Its previous core following are now women in their late 20s and 30s, but it can’t just rely on them, says Graafland.
“They will need to work hard to entice younger girls in,” she said.
What might help, though, is the nostalgia trend that has taken over social media feeds and High Streets in recent months (Joni jeans, anyone?)
Topshop’s team, for their part, think they can attract both older and newer groups.
“We want to deliver for those that are nostalgic for a brand that they felt like they lost,” Wilson said.
“But we absolutely want to appeal to a new demographic as well.”
Then, there’s the fashion. For me, shopping in Topshop as a teenager made me feel like the ‘it girl’.
On Saturdays, you’d breeze through racks to find the one item that justified taking money out of your barely-there bank balance.
When you bought it, you’d act nonchalant. “Oh this old thing? It’s from Topshop,” you’d tell your school friends, as if you could afford it all the time.
And I wasn’t the only one. Huge crowds would throng to the London landmark store to witness the launch of new ranges from A-listers like Beyoncé and Kate Moss.
Getty ImagesIn the 90s and 00s, designers “used to laugh at High Street fashion”, said Wayne Hemingway, a designer and co-founder of Red or Dead.
“They couldn’t keep up with the trends. Topshop was the only one that did.”
Hemingway, who worked with Topshop through its heyday, said a large part of its success was down to the team behind it, including Jane Shepherdson, its hugely influential brand director.

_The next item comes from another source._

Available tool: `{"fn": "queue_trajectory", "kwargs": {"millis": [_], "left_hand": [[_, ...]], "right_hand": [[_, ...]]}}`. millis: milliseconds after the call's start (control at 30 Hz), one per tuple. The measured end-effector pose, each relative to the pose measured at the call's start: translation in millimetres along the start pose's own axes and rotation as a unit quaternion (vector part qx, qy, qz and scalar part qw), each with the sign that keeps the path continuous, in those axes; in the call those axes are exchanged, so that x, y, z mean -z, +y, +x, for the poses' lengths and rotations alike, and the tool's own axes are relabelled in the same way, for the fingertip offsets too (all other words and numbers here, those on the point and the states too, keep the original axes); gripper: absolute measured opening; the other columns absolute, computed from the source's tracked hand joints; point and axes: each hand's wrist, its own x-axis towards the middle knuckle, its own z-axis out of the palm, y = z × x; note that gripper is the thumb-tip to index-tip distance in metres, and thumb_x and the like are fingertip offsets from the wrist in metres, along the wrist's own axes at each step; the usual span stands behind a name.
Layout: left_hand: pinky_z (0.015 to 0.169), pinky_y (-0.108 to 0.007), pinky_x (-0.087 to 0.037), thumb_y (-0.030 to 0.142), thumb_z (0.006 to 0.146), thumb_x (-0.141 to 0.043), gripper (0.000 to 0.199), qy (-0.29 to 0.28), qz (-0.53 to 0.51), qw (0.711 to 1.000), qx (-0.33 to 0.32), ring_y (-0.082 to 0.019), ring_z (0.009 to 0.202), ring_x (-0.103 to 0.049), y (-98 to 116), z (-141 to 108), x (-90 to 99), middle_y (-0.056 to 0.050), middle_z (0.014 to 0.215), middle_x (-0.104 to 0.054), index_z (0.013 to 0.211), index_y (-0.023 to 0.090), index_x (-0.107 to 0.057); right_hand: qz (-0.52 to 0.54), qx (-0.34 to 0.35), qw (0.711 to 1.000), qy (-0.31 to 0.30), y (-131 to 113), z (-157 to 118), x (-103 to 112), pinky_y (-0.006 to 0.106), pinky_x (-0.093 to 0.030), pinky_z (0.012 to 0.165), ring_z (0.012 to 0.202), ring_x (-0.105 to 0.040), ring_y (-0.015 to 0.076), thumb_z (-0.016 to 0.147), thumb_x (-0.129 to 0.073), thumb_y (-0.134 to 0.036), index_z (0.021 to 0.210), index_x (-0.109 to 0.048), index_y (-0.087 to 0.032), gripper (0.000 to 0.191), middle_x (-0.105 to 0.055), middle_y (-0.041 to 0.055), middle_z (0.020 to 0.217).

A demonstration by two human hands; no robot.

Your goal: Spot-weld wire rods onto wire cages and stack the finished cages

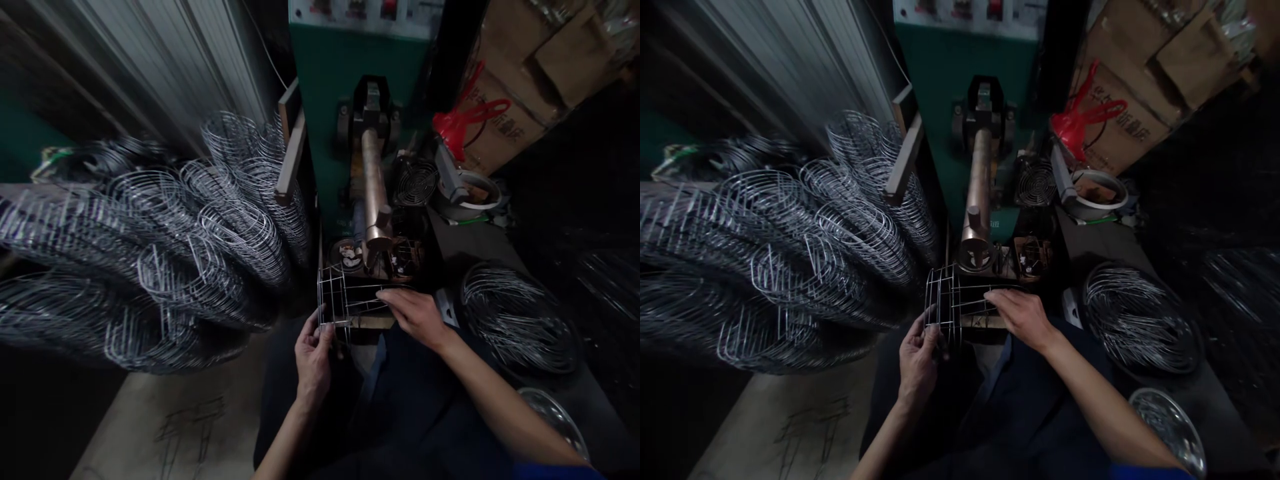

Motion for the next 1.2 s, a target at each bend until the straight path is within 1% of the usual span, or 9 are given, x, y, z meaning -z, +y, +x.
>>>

“They brought in second hand clothes for example, that’s normal now, but back then it was seen as absolutely radical to have a shopping department store doing that,” he said.
“You had the collaborations, the London Fashion Walk catwalk, all this design and excitement at High Street prices. It was so fresh, everyone wanted to be part of it.”
But over time, what people were looking for changed – and Topshop didn’t always keep up, said Graafland.
“They offered that unique London look. Then the girls who shopped there grew up, and they didn’t want that look anymore,” she said.
“You cannot afford to take your finger off pulse for one minute in fashion.”
She added that Topshop 2.0 would benefit from the fact its core aesthetic – the London girl look – is back in style, and that not many other retailers are offering it.
“If you look at the High Street now, there’s a strong Spanish presence, with the likes of Zara, and also a Swedish presence with H&M. When Arcadia collapsed, we lost that Britishness,” she said.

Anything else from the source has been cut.